During the first quarter of 2022, the Company completed its previous program by repurchasing 461,191 common shares for an average price of $31.99 per share.

Net Interest Income and Net Interest Margin

Net interest income was $41.6 million for the quarter, an increase of $2.0 million from the first quarter of 2022 and an increase of $3.9 million from the second quarter of 2021.

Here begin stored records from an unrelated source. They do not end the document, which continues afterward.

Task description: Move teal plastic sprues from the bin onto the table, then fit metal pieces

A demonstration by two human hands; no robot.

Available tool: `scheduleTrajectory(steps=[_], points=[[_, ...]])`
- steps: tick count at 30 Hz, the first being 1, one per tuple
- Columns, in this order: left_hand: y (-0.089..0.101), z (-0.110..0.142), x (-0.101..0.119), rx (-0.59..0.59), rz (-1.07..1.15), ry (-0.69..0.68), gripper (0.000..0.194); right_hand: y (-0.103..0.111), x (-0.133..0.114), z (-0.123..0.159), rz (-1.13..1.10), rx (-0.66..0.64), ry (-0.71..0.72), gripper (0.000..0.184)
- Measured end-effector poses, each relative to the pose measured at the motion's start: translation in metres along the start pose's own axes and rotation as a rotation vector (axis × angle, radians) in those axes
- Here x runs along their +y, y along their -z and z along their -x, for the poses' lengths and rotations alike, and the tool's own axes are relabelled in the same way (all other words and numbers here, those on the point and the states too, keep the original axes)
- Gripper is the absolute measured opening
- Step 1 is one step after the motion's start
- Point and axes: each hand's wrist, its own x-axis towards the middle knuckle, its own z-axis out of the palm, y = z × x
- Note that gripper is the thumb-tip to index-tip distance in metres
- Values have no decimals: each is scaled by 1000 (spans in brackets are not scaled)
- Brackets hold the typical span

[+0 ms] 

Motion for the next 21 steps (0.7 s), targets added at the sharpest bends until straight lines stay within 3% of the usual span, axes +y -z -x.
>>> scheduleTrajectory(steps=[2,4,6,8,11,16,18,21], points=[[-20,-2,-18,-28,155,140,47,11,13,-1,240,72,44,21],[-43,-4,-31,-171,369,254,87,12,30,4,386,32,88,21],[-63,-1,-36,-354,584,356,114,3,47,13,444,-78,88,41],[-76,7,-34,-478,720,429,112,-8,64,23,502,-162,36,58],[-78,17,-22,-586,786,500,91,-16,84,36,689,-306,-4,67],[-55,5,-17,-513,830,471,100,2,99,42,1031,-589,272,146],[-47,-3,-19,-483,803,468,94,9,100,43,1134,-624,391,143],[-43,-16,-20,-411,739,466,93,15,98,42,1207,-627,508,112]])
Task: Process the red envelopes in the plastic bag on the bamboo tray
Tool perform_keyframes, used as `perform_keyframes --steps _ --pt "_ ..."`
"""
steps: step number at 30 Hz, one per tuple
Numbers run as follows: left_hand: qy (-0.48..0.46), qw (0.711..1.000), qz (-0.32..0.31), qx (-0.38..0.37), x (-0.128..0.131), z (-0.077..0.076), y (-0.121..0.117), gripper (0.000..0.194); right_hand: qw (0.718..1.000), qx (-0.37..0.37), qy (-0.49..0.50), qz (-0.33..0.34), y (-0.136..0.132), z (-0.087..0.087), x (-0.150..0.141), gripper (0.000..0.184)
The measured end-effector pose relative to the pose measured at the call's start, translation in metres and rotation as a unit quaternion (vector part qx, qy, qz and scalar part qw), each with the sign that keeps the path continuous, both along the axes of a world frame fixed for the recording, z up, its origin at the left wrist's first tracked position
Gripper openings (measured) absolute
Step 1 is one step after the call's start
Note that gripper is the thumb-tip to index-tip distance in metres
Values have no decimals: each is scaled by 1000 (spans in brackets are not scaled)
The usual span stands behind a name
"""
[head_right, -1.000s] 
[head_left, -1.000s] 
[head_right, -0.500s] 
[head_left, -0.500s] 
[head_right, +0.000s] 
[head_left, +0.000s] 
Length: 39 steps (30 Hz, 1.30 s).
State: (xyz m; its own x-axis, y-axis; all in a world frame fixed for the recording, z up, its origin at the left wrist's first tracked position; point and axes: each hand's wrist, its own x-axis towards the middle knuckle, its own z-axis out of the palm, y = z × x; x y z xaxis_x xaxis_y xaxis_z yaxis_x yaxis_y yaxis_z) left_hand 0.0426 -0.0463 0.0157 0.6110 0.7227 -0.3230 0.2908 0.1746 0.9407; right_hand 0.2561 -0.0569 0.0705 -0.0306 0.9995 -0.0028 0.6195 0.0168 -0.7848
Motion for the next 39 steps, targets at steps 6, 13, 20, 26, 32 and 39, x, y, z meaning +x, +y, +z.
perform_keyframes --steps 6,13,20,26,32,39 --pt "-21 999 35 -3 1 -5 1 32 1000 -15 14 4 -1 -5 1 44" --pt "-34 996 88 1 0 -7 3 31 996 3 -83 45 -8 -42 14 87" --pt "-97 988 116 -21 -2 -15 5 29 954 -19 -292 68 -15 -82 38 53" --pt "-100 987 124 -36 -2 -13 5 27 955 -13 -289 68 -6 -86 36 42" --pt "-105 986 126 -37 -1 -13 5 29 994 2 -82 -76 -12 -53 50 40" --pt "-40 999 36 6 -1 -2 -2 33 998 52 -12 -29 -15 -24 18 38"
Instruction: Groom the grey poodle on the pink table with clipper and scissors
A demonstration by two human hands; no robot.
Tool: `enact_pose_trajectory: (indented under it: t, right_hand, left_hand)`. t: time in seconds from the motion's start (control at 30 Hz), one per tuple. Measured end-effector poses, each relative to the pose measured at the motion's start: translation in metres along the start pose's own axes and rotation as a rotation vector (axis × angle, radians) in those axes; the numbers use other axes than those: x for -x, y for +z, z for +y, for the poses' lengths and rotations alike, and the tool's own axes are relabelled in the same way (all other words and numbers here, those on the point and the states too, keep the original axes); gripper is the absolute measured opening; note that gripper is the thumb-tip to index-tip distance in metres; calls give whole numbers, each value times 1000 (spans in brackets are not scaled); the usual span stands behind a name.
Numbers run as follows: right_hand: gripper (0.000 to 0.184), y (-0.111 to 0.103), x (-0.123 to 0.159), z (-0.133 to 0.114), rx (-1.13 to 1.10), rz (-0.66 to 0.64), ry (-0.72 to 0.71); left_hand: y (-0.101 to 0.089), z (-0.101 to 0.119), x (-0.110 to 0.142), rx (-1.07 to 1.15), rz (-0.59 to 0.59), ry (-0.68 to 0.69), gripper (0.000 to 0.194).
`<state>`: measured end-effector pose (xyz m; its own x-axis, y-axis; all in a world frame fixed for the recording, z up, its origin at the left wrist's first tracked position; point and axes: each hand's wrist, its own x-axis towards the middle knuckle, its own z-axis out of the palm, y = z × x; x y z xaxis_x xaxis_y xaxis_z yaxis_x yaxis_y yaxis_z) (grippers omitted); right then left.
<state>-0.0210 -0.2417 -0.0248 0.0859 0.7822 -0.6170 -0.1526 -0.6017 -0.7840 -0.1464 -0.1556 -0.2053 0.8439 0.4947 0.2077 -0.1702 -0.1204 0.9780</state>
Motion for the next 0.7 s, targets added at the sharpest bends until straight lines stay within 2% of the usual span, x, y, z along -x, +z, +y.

  • Average interest-earning assets for the quarter were $5.25 billion, an increase of $79.6 million from the first quarter of 2022 primarily due to a $67.7 million increase in average loans. Average interest-earning assets for the quarter were $273.8 million higher than the second quarter of 2021 due to a $359.2 million increase in the average balance of investment securities and a $103.5 million increase in average loans, partially offset by a $188.9 million decrease in the average balance of Federal Reserve interest-earning cash.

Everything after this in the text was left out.